From The International Council of Man Laws.

1: Under no circumstances may two men share an umbrella.

2: It is OK for a man to cry ONLY under the following circumstances:

(a) When a heroic dog dies to save its master.

(b) The moment Megan Fox starts unbuttoning her blouse.

© After wrecking your boss's car.

(d) When she is using her teeth.

3: Any man who brings a camera to a stag night may be legally killed and

eaten by his friends.

4: If you've known a guy for more than 24 hours, his sister is off limits

forever unless you actually marry her.

5: Moaning about the brand of free beer in a buddy's fridge is forbidden..

However complain at will if the temperature is unsuitable.

6: No man shall ever be required to buy a birthday present for another man.

In fact, even remembering your buddy's birthday is strictly optional. At

that point, you must celebrate at a strip bar of the birthday boy's choice.

7: In the mini-bus, the strongest bladder determines pit stops, not the weakest.
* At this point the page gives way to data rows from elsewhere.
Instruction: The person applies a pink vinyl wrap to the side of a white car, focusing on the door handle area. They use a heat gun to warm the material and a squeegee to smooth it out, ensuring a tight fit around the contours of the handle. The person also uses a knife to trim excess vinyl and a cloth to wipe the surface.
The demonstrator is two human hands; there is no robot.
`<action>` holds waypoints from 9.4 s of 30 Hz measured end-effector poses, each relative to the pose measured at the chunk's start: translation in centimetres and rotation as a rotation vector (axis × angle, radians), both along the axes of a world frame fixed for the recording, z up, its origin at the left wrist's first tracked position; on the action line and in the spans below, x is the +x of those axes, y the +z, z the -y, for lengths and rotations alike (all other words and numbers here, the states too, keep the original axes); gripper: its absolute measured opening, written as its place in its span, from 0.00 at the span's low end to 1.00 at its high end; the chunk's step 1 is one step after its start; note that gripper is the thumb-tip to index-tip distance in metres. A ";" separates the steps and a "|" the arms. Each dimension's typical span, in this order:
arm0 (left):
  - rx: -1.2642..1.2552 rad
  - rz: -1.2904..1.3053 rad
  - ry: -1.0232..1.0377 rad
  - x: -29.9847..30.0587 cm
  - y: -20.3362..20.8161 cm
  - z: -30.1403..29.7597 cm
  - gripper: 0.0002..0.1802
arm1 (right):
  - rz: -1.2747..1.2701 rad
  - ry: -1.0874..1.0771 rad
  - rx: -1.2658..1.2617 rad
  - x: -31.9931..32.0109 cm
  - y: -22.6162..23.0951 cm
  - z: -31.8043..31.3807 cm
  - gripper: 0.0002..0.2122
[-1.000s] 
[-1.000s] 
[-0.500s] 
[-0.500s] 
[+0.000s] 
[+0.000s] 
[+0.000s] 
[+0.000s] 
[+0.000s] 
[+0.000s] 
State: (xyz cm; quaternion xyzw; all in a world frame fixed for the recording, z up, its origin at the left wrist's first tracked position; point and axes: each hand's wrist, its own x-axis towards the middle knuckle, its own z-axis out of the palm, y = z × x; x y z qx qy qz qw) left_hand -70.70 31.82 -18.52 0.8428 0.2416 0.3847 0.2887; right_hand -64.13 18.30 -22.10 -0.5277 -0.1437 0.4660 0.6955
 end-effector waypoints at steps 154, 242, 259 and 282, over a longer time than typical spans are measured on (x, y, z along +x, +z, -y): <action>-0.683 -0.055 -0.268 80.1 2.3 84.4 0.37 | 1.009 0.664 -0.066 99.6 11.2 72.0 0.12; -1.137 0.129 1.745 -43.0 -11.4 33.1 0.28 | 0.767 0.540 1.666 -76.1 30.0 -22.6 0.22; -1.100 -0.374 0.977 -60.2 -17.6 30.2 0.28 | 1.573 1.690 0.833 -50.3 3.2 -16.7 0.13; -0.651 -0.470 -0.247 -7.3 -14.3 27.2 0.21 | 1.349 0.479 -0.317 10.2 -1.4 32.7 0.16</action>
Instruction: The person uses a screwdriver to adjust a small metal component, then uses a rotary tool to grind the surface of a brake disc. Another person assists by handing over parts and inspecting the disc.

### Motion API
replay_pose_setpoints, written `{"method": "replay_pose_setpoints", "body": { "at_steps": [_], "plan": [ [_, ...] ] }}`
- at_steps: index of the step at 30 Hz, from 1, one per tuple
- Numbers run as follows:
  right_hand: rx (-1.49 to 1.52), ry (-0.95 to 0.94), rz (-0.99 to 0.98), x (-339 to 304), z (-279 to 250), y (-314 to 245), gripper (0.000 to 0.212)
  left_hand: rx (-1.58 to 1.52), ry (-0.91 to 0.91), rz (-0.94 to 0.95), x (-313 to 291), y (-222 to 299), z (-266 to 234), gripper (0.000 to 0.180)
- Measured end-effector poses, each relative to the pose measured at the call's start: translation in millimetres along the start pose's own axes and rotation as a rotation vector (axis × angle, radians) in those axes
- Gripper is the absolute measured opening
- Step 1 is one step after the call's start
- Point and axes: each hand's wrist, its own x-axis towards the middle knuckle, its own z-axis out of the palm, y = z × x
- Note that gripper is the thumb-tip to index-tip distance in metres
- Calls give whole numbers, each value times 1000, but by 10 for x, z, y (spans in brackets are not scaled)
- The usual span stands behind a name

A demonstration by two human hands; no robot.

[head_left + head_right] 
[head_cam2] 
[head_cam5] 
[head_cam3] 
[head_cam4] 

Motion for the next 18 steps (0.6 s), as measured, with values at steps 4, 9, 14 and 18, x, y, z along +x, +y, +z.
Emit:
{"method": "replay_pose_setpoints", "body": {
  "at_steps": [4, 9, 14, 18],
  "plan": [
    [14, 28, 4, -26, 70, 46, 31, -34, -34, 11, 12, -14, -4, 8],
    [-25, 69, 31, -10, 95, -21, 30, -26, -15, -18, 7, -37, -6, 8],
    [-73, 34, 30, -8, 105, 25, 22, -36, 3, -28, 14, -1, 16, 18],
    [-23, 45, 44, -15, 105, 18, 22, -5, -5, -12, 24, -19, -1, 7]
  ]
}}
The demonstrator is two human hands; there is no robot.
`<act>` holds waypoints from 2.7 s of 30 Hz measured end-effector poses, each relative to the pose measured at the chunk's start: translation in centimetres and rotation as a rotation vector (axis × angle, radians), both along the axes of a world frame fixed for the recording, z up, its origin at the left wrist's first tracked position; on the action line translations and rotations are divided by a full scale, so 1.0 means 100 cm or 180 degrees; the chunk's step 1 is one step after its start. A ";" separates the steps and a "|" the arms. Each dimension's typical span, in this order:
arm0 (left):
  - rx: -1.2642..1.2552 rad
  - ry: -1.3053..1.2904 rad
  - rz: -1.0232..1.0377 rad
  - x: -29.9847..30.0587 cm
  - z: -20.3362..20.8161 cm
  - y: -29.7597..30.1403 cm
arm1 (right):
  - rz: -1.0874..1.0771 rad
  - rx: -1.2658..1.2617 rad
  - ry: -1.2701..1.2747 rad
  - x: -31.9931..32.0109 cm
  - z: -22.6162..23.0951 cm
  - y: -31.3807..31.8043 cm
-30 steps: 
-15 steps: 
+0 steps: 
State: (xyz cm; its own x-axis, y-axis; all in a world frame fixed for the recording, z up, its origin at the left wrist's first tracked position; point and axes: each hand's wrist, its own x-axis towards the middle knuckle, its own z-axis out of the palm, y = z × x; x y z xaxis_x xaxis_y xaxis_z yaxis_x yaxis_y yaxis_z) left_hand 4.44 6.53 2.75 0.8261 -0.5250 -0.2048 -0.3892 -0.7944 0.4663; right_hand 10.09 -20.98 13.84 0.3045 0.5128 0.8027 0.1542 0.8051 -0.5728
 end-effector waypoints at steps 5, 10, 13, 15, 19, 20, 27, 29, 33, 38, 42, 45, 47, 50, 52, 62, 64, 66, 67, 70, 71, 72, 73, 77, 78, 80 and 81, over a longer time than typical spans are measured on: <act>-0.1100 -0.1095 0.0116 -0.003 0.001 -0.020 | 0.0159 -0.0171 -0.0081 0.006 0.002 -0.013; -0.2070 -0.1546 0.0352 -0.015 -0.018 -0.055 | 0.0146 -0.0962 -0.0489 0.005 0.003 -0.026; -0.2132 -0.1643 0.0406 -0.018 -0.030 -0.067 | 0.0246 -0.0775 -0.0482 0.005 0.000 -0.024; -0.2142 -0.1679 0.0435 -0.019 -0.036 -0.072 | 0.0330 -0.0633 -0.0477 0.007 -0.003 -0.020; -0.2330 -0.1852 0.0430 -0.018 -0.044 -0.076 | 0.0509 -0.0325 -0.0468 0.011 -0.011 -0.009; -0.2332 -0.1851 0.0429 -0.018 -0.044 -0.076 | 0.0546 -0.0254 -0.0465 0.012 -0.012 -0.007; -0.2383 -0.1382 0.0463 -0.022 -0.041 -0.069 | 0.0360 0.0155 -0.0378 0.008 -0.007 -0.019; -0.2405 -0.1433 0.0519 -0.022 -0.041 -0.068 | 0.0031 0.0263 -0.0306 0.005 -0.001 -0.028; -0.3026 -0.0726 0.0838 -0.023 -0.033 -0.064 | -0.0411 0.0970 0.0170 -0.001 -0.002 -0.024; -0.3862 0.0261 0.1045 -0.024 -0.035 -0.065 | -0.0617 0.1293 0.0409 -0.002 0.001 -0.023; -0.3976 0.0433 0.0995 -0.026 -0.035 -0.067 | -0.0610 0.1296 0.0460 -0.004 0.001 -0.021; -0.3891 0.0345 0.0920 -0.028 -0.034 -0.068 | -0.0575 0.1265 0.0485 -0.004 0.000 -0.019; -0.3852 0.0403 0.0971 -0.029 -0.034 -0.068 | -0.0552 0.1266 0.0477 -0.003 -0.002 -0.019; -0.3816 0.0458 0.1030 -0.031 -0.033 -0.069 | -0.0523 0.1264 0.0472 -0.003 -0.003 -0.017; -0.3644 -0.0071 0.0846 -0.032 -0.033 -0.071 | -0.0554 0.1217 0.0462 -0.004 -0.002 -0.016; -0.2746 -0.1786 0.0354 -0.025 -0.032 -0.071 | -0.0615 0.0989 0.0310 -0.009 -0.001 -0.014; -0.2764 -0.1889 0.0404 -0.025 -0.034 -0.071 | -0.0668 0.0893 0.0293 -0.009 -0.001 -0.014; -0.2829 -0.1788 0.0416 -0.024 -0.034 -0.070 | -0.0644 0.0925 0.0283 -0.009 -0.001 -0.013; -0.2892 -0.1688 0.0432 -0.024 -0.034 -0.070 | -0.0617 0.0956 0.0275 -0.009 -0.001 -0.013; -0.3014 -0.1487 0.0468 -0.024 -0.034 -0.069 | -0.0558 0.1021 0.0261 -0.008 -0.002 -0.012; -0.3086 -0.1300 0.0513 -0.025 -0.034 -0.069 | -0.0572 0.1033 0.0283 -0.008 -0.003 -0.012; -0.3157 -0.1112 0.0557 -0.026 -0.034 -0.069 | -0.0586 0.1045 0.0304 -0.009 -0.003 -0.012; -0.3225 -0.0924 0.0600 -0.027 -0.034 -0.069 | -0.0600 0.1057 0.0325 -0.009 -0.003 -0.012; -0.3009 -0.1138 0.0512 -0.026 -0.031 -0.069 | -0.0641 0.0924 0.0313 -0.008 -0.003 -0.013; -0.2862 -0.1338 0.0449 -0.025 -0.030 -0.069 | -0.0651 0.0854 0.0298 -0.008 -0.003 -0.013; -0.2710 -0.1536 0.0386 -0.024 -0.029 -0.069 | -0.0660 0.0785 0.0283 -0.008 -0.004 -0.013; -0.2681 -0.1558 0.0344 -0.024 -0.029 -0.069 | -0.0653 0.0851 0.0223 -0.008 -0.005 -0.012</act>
8: When stumbling upon other guys watching a sporting event, you may ask the

score of the game in progress, but you may never ask who's playing.

9: You may fart in front of a woman only after you have brought her to

climax. If you trap her head under the covers for the purpose of flatulent

entertainment (commonly known as a Dutch oven), she's officially your

girlfriend.

10: It is permissible to drink a fruity alcohol drink only when you're

sunning on a tropical beach ... and it's delivered by a topless model and

only when it's free.

11: Only in situations of moral and/or physical peril are you allowed to

kick another guy in the cherries.

12: Unless you're in prison, never fight naked.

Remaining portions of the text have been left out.